AUTOBIOGRAPHIE ES

904 mots 4 pages
AUTOBIOGRAPHIE

Elodie, 19 ans, originaire d’Arras.
Tout a commencé un 18 février, celui de l’année 1993.
Un grand frère m’attendait déjà, prêt à veiller sur moi, et bien sûr prêt à scruter mes moindres faits et gestes. Celui-ci était un grand bonhomme, débrouillard, ce qui à mon sens m’a permis de grandir plus vite, et d’être celle que je suis.
Presque comme mon père, il m’a inculqué des valeurs, m’a expliqué ce qui était bien, et ce qui l’était moins. L’autonomie de mon frère m’a fait comprendre que pour l’être aussi, je devais davantage aller vers les autres.
De plus, étant assez timide dans ma jeunesse, je persiste à croire que c’est lui qui m’a ouvert aux autres. Très vite, la petite carapace que j’avais en étant petite s’en allait, cela se voyait notamment pendant les moments de jeux, où je n’hésitais pas à lâcher mes chères poupées pour me rapprocher des autres et jouer aux tracteurs - bien entendu, cela ne me passionnait guère, mais la solitude encore moins.
On peut même aller plus loin, en primaire, je tentais d’aider les autres dans leurs devoirs, afin que eux également deviennent autonomes, et puissent ensuite avancer dans leurs devoirs, quitte à en sacrifier mes récréations.
Ce dévouement a probablement été acquis grâce à mon frère, puisque en étant 2 enfants, on acquiert le sens du partage, et d’autres valeurs qui vont de pair, et que l’on retrouve aussi dans le métier d’éducateur spécialisé.

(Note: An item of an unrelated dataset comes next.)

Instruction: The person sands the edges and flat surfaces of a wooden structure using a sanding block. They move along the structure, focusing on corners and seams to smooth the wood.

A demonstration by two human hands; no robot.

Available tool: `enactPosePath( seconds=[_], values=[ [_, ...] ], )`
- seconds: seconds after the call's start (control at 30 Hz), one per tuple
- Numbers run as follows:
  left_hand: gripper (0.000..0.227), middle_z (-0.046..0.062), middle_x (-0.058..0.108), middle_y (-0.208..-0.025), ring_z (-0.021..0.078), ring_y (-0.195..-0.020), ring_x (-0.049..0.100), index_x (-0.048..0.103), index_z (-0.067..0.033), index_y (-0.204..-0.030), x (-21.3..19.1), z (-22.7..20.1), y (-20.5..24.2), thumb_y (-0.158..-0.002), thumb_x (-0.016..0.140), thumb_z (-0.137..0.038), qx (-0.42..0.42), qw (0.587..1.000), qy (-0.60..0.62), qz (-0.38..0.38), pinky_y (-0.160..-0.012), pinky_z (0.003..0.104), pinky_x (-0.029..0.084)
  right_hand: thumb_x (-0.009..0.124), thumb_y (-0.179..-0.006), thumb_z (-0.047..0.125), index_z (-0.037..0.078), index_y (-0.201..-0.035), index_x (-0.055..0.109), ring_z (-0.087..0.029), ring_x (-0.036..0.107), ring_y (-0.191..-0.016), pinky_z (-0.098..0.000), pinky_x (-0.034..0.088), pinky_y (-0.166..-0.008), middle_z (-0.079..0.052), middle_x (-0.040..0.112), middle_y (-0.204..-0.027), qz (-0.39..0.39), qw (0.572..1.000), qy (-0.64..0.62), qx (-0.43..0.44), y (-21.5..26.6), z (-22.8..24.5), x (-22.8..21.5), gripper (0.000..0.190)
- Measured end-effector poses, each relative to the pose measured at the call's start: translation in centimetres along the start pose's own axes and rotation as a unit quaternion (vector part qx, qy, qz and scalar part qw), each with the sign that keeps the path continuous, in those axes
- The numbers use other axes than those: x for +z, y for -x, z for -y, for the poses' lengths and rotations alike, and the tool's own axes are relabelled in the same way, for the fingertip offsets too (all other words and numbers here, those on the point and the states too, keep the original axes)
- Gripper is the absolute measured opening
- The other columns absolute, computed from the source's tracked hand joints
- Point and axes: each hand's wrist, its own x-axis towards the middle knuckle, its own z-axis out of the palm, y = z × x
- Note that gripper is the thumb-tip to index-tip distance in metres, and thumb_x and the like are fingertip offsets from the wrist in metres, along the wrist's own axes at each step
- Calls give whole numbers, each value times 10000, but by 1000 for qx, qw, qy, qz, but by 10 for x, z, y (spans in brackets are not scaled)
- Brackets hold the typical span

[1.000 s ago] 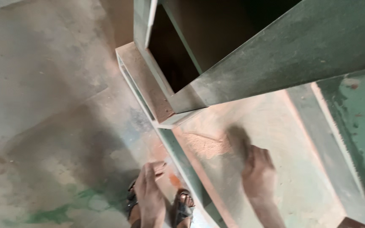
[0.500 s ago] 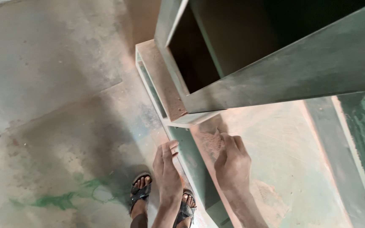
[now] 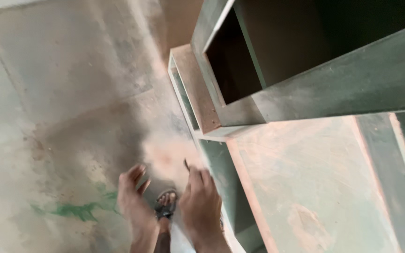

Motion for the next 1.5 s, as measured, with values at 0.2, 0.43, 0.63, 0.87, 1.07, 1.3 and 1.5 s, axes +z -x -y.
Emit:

En primaire, une rencontre m’a beaucoup apporté. Une amitié, qui s’accompagne aussi d’un lien avec le social. Cette amitié perdure depuis maintenant 11 ans, et c’est depuis cette date que mon esprit ne cesse de s’élargir. Cette amie m’a beaucoup parlé de différents métiers liés au social, qui ont de suite captivé mon attention. Psychologue, éducateur spécialisé, assistant de service social, ou même l’aide humanitaire.
J’ai compris que moi aussi je voulais faire partie de la grande famille qu’est le social.